Usually, you’ve already decided whether or not to buy the item. Usually, you’re just trying to reinforce the decision you’ve already essentially made.
If you typically decide not to buy something in this situation, then you’re in good shape. You’re not spending money unnecessarily most of the time.
Of course, millions of Americans wouldn’t be in thousands of dollars of consumer debt if they were all adept at saying “no.” Instead, they say “yes” to the purchase and stand there reinforcing and justifying it.
That describes me to a tee in 2004 and 2005 – and even, sometimes, now. I’ll pick up an item and, on some level, decide almost instantly I’m going to buy it. My conscious mind then starts filling in reasons for that purchase, and before I know it, I’m in the parking lot holding a bag in my hand.

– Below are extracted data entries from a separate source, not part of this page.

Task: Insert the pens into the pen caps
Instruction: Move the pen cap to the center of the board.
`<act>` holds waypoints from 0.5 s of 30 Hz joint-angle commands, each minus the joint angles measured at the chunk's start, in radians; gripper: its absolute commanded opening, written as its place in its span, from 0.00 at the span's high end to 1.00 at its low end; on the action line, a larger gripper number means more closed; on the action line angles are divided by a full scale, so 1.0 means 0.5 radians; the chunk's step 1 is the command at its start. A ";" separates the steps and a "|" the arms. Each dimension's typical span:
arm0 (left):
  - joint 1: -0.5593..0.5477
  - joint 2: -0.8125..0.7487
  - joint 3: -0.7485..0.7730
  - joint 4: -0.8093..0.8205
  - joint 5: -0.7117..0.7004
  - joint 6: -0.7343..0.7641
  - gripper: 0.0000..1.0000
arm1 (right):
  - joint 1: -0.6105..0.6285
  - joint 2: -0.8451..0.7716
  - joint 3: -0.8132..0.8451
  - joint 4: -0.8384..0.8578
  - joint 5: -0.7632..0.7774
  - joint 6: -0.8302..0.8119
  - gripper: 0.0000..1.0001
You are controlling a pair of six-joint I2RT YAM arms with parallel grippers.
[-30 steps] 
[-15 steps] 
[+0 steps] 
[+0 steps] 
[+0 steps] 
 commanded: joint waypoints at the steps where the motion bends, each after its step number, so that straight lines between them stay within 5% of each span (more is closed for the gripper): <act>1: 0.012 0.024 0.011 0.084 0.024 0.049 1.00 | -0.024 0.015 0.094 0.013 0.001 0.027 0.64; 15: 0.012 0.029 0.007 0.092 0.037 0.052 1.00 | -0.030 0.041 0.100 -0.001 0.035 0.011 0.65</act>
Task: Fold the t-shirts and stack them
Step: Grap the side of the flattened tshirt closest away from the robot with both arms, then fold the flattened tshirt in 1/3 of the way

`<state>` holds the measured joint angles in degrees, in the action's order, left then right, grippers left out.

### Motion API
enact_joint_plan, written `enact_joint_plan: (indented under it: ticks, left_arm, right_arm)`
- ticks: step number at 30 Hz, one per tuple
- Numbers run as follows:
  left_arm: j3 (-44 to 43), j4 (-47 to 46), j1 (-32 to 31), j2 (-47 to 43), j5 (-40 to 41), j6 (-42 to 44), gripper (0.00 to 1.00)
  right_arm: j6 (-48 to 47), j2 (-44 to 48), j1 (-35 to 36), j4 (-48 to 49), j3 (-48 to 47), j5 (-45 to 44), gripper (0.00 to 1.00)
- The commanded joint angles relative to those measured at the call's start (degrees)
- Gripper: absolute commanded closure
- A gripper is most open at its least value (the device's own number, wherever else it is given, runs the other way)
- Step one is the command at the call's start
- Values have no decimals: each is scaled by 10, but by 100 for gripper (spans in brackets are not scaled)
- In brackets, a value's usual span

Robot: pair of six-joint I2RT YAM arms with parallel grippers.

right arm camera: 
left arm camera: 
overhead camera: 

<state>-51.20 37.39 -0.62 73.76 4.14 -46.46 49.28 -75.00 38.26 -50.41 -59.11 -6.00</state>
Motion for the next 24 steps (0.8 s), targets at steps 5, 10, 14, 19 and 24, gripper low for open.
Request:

It’s that moment where you’re standing there giving yourself reasons to buy it that you really need to focus on, because that’s the moment where you can turn the tables on frivolous purchases.
My tactic? Whenever I pick up an item that I’m seriously thinking about buying, I actively find five reasons not to buy it. I stand there intentionally looking for flaws in the item and flaws in my decision-making process.
If I can come up with five reasons not to buy and still push through them with a straight face, then it’s a reasonable purches.
The essence of this is something I’ve referred to many times – the “ten second rule.” The entire purpose of the “ten second rule” is to just slow you down when you’re about to spend your money, but it doesn’t really address what exactly you need to do to put a leash on your spending.
So, what kinds of things do I look for to convince myself not to buy?
Can I find this exact item at a lower price elsewhere? Is it cheaper at other stores? Is it cheaper online? Can I wind up with this item at a later date while keeping more money in my pocket?
Do I have something similar to this that’s unused or underused at home? Why buy this book when I have unread books on my shelf?
Will I actually enjoy this? How do I know I’ll like this item at all?
What’s wrong with this item? Does it have ingredients I really have no interest in consuming? Do I agree with the ethics of the company that makes it?
The more you analyze your purchases along these lines, the easier it becomes to just default to saying “no” to unnecessary purchases. When you reach that point, you’ll find that it’s a lot easier to retain money in your pocket while feeling quite happy with your purchasing decisions.